Nel contesto lavorativo e giuridico italiano, il termine è stato adottato per indicare una situazione di pressione psicologica o stress sul lavoratore che produce effetti duraturi e negativi sulla salute o sull’ambiente di lavoro. Quindi, mentre in inglese, il termine, può riferirsi genericamente a uno sforzo fisico o mentale, in ambito giuslavoristico italiano ha assunto un significato tecnico legato alla responsabilità del datore di lavoro per ambienti lavorativi nocivi. La novità in materia è l’ordinanza della Cassazione n. 123/2025 in base alla quale si è stabilito che, anche in assenza di mobbing, il datore di lavoro può essere ritenuto responsabile se permette il persistere di un ambiente stressante che danneggia la salute del lavoratore. Si tratta di un’ordinanza che segna un ulteriore avanzamento nella definizione della responsabilità datoriale rispetto ai conflitti lavorativi e alle condizioni stressogene. Pur escludendo la configurabilità del mobbing e dello straining in assenza di un intento persecutorio, la pronuncia chiarisce che il datore di lavoro può comunque rispondere ex art. 2087 c.c. se permette, anche colposamente, il mantenimento di un ambiente lavorativo nocivo e stressogeno. In particolare, la Cassazione riconosce la rilevanza giuridica dello stress derivante dalla conflittualità lavorativa, affermando l’importanza della tutela anche dei lavoratori più fragili: la maggiore vulnerabilità del dipendente accresce, anziché attenuare, gli obblighi datoriali di protezione.
Il motivo
Il caso nasce dall’azione in giudizio di una lavoratrice che chiedeva di accertare il mobbing asseritamente subìto nel contesto di una riorganizzazione della sua azienda.
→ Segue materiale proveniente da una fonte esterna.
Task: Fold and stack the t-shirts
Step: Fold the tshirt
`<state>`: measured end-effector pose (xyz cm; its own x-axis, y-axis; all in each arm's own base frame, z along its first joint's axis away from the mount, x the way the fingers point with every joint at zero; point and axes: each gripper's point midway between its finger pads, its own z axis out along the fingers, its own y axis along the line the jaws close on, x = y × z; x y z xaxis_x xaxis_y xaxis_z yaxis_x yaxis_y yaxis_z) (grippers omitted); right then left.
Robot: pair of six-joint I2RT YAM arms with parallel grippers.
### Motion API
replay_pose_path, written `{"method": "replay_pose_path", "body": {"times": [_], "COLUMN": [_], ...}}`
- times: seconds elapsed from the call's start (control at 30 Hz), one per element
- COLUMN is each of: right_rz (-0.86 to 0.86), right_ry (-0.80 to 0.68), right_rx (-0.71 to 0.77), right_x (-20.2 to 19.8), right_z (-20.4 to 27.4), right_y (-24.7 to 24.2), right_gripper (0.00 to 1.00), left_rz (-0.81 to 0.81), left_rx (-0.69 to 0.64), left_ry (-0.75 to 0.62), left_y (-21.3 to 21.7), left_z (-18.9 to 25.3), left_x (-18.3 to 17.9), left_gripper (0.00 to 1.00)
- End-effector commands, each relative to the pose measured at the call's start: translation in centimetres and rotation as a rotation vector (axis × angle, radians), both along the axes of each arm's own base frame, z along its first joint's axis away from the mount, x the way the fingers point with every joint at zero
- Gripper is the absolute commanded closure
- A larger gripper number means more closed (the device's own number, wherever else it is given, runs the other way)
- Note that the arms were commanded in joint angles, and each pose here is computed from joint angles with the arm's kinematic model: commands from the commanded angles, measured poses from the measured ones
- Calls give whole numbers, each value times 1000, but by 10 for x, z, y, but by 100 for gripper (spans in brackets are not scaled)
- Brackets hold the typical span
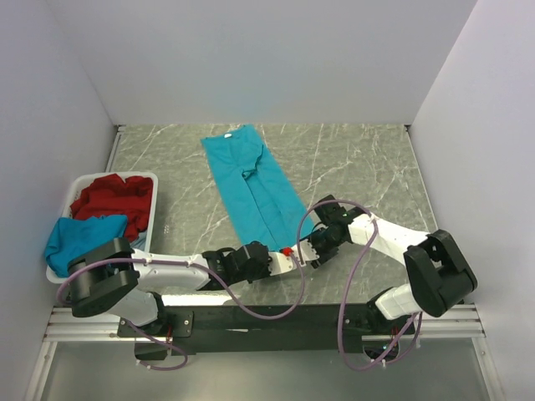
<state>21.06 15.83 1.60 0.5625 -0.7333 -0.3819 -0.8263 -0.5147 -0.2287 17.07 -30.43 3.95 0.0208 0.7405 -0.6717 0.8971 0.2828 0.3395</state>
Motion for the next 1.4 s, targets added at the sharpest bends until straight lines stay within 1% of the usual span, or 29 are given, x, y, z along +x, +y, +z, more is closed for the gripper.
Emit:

La Corte d’appello reputava che la scelta riorganizzativa dell’azienda che coinvolgeva la ricorrente non risultava irragionevole ed era, invece, stata adeguatamente motivata dal datore di lavoro, ma ha ritenuto, tuttavia, che la conflittualità delle relazioni personali esistenti all’interno dell’ufficio cui era addetta la ricorrente avrebbe imposto al datore di lavoro di adottare misure opportune per ripristinare la serenità necessaria per il corretto espletamento delle prestazioni lavorative, tra cui eventualmente il ricorso al potere disciplinare. ll datore di lavoro può essere, quindi, ritenuto responsabile di straining quale forma attenuata di mobbing per comportamenti stressogeni, e ciò anche in mancanza di una pluralità di azioni vessatorie, qualora si producano comunque effetti dannosi all’interessato.
Il contenzioso
Una sentenza che sostanzialmente condanna il datore di lavoro per non aver adottato misure disciplinari per sedare le divergenze nell’ambiente di lavoro, ma che ha portato anche all’effetto contrario. Il contenzioso legale che stiamo riscontrando successivo alla sentenza n. 123/2025, infatti, non si incentra ora solamente sulla legittimità dell’azione disciplinare in sé (quando e se adottata dal datore di lavoro), quanto sulla necessità per il datore di lavoro di difendersi dalla tesi avversa, in base alla quale la procedura adottata avrebbe generato un ambiente stressogeno tale da compromettere la salute psico-fisica del dipendente.
Contrordine
Con l’ordinanza del n. 14890 del 3 giugno 2025, la suprema Corte rimette a posto le cose e stabilendo, in caso analogo, che non vi fosse alcuna finalità stressogena scientemente attuata nei confronti dei lavoratori, in una riorganizzazione atta a migliorare la gestione dell’impresa e il raggiungimento di performance di vendita più consistenti, respingendo così le domande di risarcimento danni ed escludendo che la condotta della società potesse integrare gli estremi dello “straining” o del “mobbing”. Come sempre le valutazioni vanno, quindi, fatte caso per caso.